• **WHAT IS REQUIRED**: Starting at the top of the entries below, write out each line up to and including the one containing "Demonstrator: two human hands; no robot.". Leave the pictures out.

• **TASK INPUTS**:
——

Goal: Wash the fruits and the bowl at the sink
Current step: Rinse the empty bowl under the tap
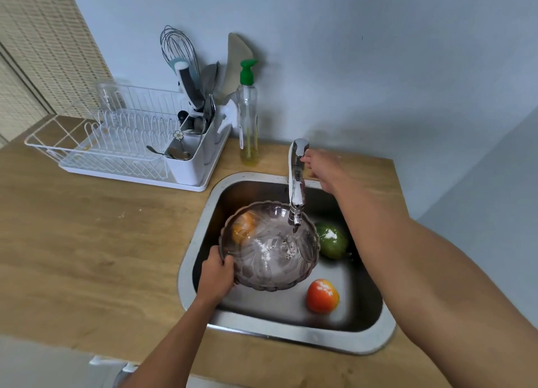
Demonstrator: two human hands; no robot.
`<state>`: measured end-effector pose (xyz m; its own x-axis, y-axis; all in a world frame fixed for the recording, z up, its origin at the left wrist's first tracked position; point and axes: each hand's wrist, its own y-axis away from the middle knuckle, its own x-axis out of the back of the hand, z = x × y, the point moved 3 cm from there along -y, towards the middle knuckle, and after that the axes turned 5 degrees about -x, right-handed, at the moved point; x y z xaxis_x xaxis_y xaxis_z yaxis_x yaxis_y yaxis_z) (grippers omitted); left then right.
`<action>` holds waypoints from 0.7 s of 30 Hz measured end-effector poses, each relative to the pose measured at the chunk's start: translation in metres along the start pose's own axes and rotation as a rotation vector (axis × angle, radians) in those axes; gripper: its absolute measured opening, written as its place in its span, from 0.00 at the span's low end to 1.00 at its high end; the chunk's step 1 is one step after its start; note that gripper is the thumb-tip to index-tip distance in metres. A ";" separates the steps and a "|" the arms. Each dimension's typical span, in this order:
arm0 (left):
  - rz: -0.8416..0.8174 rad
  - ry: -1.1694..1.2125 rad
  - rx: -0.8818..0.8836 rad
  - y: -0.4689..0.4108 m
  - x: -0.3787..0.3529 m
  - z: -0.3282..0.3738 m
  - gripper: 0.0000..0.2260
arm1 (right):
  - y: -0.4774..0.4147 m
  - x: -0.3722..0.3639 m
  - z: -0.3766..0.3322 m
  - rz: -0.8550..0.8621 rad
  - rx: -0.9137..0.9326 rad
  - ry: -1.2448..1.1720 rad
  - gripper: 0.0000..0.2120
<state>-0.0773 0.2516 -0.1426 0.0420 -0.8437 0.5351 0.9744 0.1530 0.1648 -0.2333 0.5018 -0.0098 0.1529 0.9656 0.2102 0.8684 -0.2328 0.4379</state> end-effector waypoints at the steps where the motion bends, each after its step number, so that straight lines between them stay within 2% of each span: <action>1: -0.004 0.007 -0.001 0.000 0.000 -0.001 0.05 | -0.002 -0.002 -0.001 -0.014 -0.013 -0.022 0.07; 4: -0.026 0.025 0.004 -0.002 0.000 -0.001 0.05 | -0.007 -0.004 -0.003 -0.010 -0.046 -0.070 0.09; 8: -0.051 0.034 0.015 -0.003 -0.001 -0.004 0.05 | -0.011 -0.004 -0.005 0.008 -0.067 -0.182 0.06; 11: -0.063 0.038 0.003 -0.003 -0.003 -0.007 0.04 | -0.012 -0.004 -0.007 0.003 -0.051 -0.288 0.06; 18: -0.064 0.048 0.010 -0.004 -0.003 -0.009 0.05 | -0.008 0.001 -0.005 -0.053 0.014 -0.333 0.05; 21: -0.058 0.036 0.004 -0.003 -0.004 -0.007 0.04 | -0.004 0.015 0.024 0.092 0.058 -0.260 0.05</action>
<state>-0.0789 0.2504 -0.1512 -0.0063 -0.8691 0.4946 0.9746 0.1053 0.1976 -0.2238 0.5196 -0.0294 0.3419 0.9397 0.0117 0.8696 -0.3211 0.3750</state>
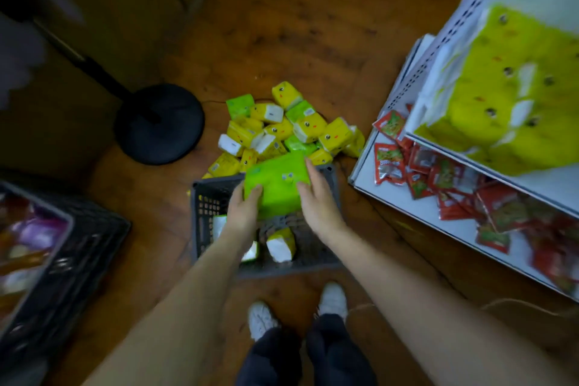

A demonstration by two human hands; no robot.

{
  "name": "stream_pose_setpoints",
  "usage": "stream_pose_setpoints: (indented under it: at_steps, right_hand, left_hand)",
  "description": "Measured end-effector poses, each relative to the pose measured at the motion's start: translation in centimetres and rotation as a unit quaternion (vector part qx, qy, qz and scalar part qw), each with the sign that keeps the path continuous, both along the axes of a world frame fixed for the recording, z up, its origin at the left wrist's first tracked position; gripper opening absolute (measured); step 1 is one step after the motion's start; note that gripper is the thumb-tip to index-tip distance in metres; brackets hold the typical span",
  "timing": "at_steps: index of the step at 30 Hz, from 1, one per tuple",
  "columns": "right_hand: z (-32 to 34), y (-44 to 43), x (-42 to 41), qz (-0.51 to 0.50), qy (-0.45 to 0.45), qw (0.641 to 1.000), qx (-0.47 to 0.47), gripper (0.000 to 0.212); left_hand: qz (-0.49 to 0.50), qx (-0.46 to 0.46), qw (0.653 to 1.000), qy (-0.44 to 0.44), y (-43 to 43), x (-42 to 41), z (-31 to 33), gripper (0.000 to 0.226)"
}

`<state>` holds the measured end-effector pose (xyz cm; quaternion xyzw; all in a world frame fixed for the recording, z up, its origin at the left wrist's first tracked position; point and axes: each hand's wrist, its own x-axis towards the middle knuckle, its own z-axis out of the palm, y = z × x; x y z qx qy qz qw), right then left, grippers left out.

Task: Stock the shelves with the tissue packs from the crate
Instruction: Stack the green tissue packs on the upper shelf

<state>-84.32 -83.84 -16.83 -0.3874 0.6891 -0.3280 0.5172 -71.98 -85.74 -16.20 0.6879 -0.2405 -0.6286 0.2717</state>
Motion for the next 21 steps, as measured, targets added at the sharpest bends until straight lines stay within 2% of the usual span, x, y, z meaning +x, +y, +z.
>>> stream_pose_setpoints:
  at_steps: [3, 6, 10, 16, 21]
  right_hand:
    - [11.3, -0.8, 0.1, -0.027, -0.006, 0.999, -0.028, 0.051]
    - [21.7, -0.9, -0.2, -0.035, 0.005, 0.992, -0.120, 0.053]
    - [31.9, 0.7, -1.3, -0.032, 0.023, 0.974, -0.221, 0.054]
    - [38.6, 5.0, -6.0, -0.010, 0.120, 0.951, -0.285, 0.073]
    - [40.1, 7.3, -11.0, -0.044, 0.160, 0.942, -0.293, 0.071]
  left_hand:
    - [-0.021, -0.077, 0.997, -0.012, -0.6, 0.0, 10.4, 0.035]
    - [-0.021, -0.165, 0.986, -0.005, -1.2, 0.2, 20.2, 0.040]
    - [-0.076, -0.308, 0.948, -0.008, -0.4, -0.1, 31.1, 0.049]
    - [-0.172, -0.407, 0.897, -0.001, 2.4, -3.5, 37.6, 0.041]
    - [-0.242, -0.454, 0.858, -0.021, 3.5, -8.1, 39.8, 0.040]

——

• **TASK SOLUTION**:
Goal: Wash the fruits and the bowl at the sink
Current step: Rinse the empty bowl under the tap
Demonstrator: two human hands; no robot.

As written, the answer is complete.